States with contests between April 1 and April 30 -- stage 2 -- receive a 5 percent bonus for staying in that time period.
States with contests between May 1 and June 10 -- stage 3 -- will receive a 10 percent bonus for staying in that timeframe.
At the same time, if any state in stage 1 moves to stage 2, it receives a 15 percent bonus. Finally, if a stage 1 or 2 state moves into stage 3, it receives a 30 percent bonus.
There was little dissent at the meeting today, according to party officials, but stay tuned to see if this actually prevents a free-for-all in the always-contentious primary calendar.
While it looks like this will pass, it is hard to imagine this will dissuade too many states from holding early primary contests. I personally long for an extended primary season, mainly for the high political drama that would satiate my electoral junkie fix for years afterward. I don't really care what the arguments are for a longer or shorter primary season on either side: I want a longer primary season just because I think it would be really cool. Thus, I back this proposal.

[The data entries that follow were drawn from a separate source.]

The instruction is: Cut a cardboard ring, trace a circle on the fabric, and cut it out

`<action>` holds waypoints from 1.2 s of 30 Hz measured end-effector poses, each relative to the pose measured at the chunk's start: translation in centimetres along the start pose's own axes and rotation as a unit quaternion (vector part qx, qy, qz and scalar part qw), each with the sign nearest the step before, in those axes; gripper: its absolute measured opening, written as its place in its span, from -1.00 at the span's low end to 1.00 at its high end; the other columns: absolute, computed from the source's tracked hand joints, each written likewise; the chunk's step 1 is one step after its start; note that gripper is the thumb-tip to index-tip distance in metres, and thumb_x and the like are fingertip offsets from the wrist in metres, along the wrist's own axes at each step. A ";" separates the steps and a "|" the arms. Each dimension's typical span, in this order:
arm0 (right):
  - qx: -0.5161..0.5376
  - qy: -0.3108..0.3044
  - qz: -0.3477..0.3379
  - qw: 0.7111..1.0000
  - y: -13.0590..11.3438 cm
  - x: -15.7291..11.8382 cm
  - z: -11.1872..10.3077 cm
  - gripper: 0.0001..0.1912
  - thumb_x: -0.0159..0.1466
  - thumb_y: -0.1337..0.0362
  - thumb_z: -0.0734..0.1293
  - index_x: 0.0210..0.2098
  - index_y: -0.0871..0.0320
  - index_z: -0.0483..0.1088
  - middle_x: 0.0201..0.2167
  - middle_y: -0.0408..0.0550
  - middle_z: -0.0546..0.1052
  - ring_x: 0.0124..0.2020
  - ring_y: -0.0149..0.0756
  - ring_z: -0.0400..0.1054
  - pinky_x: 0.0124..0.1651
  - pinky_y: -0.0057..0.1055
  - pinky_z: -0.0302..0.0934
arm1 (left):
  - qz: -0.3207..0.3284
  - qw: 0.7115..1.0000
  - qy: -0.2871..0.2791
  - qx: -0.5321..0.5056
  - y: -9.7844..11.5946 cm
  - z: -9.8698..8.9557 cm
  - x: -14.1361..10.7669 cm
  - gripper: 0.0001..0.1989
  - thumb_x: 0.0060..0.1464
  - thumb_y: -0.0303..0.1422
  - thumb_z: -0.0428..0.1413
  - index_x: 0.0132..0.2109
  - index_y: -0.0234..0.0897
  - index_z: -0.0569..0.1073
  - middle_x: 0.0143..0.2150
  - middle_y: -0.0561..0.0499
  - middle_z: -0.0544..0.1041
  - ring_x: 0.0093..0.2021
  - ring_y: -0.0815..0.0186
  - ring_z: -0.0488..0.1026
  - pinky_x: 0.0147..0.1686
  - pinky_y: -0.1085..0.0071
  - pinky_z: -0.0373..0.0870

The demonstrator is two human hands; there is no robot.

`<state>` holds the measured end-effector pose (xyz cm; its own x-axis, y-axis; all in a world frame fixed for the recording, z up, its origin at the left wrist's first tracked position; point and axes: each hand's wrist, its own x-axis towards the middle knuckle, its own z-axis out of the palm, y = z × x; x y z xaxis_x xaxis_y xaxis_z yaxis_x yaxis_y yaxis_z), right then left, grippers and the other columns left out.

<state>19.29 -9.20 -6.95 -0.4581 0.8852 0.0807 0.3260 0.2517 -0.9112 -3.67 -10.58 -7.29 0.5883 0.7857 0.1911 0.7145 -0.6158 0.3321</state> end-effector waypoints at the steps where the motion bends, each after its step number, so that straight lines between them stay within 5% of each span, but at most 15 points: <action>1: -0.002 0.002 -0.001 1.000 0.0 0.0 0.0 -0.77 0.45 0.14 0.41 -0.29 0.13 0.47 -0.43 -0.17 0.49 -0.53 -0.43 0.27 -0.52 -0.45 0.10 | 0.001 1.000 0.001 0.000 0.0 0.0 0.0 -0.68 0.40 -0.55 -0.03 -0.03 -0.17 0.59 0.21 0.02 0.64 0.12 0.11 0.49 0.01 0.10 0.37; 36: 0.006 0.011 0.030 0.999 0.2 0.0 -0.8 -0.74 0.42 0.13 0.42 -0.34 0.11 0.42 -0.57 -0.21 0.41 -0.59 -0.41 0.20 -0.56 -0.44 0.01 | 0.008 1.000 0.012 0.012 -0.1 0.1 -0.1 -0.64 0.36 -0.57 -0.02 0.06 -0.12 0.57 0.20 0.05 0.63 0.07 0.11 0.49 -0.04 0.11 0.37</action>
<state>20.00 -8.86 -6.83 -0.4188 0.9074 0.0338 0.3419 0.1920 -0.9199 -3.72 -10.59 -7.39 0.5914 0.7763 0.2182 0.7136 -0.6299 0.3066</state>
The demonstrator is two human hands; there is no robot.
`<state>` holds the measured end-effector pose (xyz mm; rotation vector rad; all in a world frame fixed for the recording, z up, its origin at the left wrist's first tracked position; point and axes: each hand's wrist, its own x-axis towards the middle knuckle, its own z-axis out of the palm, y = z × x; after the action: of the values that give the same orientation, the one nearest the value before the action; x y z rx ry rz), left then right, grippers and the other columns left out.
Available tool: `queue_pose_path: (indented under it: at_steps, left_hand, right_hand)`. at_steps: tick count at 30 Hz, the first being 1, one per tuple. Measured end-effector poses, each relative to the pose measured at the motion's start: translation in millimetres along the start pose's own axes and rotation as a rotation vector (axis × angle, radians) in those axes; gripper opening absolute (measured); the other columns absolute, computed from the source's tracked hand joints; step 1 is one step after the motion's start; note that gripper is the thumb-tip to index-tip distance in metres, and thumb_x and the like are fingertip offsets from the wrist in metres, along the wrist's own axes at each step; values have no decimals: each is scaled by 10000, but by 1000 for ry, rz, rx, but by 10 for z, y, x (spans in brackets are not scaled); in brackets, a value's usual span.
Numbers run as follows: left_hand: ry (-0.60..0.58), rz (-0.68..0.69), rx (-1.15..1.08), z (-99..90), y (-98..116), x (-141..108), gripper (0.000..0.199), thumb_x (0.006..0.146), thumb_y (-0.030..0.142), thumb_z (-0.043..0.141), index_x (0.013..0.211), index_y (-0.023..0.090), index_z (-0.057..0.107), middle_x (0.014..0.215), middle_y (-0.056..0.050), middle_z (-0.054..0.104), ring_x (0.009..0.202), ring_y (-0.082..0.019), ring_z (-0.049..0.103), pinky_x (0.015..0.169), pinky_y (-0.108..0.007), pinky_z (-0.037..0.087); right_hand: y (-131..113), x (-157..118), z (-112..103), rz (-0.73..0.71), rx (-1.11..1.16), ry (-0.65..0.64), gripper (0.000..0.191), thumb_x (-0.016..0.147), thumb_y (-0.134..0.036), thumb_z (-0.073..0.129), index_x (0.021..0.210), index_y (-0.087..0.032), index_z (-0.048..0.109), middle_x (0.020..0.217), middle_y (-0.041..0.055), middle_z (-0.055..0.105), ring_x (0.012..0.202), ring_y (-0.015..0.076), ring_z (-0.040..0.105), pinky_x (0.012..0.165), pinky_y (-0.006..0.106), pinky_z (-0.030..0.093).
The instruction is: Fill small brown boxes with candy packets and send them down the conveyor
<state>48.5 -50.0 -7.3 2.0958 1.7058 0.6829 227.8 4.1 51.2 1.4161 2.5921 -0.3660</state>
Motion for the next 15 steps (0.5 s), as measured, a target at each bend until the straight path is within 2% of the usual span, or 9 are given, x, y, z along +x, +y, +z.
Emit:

Bloomberg08 I mean Unity08 seems to have their main man interested in a possible run. Atrios is just as excited as I am about this wonderful possibility of corporate centrists saving the peasants from destroying the nation. It now seems possible that, should neither the Republican nor Democratic primaries go the way LieberDems like, the 2008 Presidential election could very well be the sequel to the 2006 Connecticut Senate race. A Theocon--LieberDem--Movement Candidate three way race is not outside the realm of possibility. Thankfully, Democrats now (narrowly) control the outcome if the race is thrown into the house of Representatives (we control 26 state delegations).
Expect large fields on both the Democratic and Republican sides in 2008, given that this is the first time since 1928 that none of the sitting President, Vice-President, or Eisenhower is running. The field is, at least seemingly, wide open, just like this thread.